Before you think I tricked you into reading a mom blog, rest assured this is actually the beginning of the book. I had to start somewhere, ok? Why not in a pit of despair at the grocery store? I promise it’s going somewhere…well, maybe not good, but mildly interesting?
Where is the soy sauce?
I have searched the entire the grocery store. I have looked in the sauce aisle. I have looked in the international foods aisle. I have returned to the sauce aisle, straining my eyes to read every single letter on every single bottle of sauce. I have doubled back to the international foods aisle and repeated the fruitless exercise.
I have mastered an increasingly stagnant rotation of about 4.5 dinner meals. Unfortunately, there are seven nights in a week.
Becoming a stay-at-home mom has made me hate food. I hate the food I make. I hate that I have to make it and feed it to others three times a day, plus snacks. If I could only eat once a day and convince my family to do the same, my life would be like Beyonce’s. Going out to eat is like a trip to Shangri-La, and I’ve been going to Shangri-La way too much.
I’m trying to do the right thing here – make a new recipe that’s healthy and even includes vegetables. Branch out into new “exotic” ingredients. So why can’t the soy sauce be in a logical location? Why can’t I be rewarded for my good mothering with an easy breezy shopping experience? Why does it have to be so difficult? Why does everything have to be so difficult?
How am I supposed to clean bodily fluids, plan and provide healthy and nutritious meals, keep my house from becoming a hoarder’s paradise, wake to screams multiple times a night, have severely restricted adult interaction, talk about child development ad nauseam, wash infinite Kilimanjaros of laundry, find this enigmatic soy sauce, and pretend I’m living the blessed life?
As I wander aimlessly through the aisles, hung up on this single but crucial ingredient that eludes me, I feel the onset of angry tears. I dig my phone out of my purse overflowing with junk and fire off a text to a friend I grew up with, S: Why is it so hard to find freakin soy sauce in the grocery store?!?! I’m sick of trying to be the healthy mom!”
S responds: Haha. Look how far you’ve come in life.

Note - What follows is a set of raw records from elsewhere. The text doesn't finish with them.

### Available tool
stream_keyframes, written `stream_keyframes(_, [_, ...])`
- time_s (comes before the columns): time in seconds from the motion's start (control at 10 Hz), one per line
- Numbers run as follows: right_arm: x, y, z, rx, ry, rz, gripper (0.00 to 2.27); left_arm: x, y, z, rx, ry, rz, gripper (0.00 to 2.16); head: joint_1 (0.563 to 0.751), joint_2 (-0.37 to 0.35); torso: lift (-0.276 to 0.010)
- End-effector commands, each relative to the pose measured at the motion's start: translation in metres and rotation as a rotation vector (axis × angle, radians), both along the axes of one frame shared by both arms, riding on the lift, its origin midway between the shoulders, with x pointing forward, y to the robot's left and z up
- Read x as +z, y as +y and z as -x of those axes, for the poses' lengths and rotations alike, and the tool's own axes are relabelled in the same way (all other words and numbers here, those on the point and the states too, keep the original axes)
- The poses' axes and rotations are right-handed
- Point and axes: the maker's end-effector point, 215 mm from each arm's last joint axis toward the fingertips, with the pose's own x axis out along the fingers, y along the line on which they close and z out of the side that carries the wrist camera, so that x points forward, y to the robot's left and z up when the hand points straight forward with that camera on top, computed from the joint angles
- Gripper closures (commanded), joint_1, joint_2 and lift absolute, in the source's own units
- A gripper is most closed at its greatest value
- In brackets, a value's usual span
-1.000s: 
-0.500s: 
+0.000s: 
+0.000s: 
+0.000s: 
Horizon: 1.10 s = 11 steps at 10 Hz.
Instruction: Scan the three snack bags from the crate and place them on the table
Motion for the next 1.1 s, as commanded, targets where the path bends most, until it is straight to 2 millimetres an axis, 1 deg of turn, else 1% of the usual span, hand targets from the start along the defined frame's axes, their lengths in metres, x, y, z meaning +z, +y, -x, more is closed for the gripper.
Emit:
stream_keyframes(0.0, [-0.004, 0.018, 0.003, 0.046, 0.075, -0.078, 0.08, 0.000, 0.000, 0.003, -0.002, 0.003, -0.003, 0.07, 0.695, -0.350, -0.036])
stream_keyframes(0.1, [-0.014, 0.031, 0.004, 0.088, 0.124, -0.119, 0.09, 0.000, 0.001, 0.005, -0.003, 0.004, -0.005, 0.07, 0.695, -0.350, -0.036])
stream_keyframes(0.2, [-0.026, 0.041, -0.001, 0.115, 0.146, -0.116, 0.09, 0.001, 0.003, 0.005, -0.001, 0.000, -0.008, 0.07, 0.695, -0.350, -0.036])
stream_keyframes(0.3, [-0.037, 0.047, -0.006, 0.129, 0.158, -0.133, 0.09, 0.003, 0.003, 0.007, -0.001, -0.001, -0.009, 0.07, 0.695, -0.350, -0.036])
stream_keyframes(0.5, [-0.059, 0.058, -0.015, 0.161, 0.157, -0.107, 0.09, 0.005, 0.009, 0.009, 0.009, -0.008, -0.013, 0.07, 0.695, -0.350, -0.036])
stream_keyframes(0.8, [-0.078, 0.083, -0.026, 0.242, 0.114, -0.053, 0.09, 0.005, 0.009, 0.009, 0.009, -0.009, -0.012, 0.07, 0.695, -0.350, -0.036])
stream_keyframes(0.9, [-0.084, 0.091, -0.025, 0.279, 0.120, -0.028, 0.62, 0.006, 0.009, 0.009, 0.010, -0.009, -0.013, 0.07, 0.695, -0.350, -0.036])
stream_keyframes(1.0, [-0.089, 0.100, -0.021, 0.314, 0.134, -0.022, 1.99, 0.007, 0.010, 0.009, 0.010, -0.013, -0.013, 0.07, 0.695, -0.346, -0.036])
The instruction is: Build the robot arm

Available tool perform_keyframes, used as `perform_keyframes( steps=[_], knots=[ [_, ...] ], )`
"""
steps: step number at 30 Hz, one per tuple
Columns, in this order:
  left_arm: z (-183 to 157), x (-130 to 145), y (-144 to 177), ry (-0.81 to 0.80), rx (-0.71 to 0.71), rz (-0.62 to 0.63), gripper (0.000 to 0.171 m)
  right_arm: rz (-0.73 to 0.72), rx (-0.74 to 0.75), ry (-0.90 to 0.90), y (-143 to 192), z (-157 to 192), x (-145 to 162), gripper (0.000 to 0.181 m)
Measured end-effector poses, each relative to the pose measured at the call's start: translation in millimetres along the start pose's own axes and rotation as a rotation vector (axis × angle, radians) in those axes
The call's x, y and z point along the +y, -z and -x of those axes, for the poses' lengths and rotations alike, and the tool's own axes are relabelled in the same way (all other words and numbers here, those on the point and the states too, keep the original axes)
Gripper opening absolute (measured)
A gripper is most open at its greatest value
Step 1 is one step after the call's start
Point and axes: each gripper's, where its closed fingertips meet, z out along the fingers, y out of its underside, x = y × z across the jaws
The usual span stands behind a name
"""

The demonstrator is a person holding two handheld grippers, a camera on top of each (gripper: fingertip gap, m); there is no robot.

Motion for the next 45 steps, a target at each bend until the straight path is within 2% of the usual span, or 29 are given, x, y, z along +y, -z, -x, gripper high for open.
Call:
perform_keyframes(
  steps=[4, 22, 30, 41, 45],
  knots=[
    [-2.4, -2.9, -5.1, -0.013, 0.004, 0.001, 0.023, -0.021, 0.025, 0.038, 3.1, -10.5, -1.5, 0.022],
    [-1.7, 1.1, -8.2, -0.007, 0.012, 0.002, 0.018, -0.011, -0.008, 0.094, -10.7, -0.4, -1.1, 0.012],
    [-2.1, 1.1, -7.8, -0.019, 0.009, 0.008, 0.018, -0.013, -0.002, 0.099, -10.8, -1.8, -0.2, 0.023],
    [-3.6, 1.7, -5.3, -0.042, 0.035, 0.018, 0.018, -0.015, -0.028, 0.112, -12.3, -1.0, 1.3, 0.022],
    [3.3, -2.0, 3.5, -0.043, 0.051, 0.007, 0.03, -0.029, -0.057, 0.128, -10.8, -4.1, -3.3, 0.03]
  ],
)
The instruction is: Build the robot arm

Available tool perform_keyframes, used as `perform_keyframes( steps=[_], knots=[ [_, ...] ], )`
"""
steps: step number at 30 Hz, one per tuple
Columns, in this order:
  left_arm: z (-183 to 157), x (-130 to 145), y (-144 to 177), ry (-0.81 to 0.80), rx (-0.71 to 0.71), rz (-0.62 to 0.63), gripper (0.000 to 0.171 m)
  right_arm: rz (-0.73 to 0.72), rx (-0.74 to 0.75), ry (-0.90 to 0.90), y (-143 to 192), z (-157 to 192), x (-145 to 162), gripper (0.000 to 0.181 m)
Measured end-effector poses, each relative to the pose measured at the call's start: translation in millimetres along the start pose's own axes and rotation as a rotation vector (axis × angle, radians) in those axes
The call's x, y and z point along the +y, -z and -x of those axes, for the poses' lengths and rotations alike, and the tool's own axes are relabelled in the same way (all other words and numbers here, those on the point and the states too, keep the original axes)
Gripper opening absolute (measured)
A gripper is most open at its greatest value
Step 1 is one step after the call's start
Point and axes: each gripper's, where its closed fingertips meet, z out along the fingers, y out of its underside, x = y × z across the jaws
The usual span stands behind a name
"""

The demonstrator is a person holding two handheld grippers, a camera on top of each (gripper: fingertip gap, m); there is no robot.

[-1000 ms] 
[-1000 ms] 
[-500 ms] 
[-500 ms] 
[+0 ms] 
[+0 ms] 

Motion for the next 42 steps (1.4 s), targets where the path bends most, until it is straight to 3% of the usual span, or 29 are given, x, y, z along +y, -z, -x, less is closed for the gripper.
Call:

I think back to my days as a newspaper reporter covering the most expensive and opulent community in Atlanta. I remember gala events where I wore long gowns and ate $200 a plate dinners. I remember my giggly interviews with the upper echelon of the party planning industry discussing the glimmering decor. I remember attending fashion shows in the middle of the workday while guzzling white wine. I remember visiting notable people at their spectacular mansions to get the details of their stories, whether they were opening new businesses or launching nonprofits.
Now I am a hollowed-out shell of my former self, searching for soy sauce in a grocery store to make a meal that will probably taste like it’s been doused in gasoline, as is my track record. At times my heinous meals have literally reduced my children to tears. I am unwashed, anonymous, dull, and unimportant. I am everything I had spent my life trying not to be.
S texts: Maybe you should give up?
I wander to the freezer aisle and stare inside. I am simultaneously so angry and despondent I have to stop myself from grabbing a pint of Ben and Jerry’s cookie dough ice cream, sitting down on the floor and tearing into it. I imagine shoveling chunks of cookie dough into my face through tears. It’s happened before, albeit never in a public place.
I decide it’s time to do my least favorite thing on earth; ask an employee for help. I am the person who avoids the chatty cashier that demands I relive the details of my dull day like the ebola virus. In fact, when I am forced to talk to strangers, it usually makes me feel like I am coming down with the ebola virus.
I text S back: I’m about to ask a stranger for help. Maybe this is rock bottom.
It never is, she replies. Just try not to embarrass yourself.
“Excuse me,” I say to an employee stocking shelves, abandoning myself to this descent into the seventh layer of hell. “Could you please tell me where the soy sauce is?” Because it’s not in any place that makes any sort of logical sense in this dimension.
“International foods aisle,” he replies.
I angrily stomp back through the path I had walked 1.5 billion times. One last time, I think to myself. I will check one last time, then I will just stop by Wendy’s on the way home. I will never try to make a responsible choice again. Frosties are better than responsible choices.
I looked one last time, and by some untold wizardry, there it was.
It had always been there, even when I was convinced it wasn’t.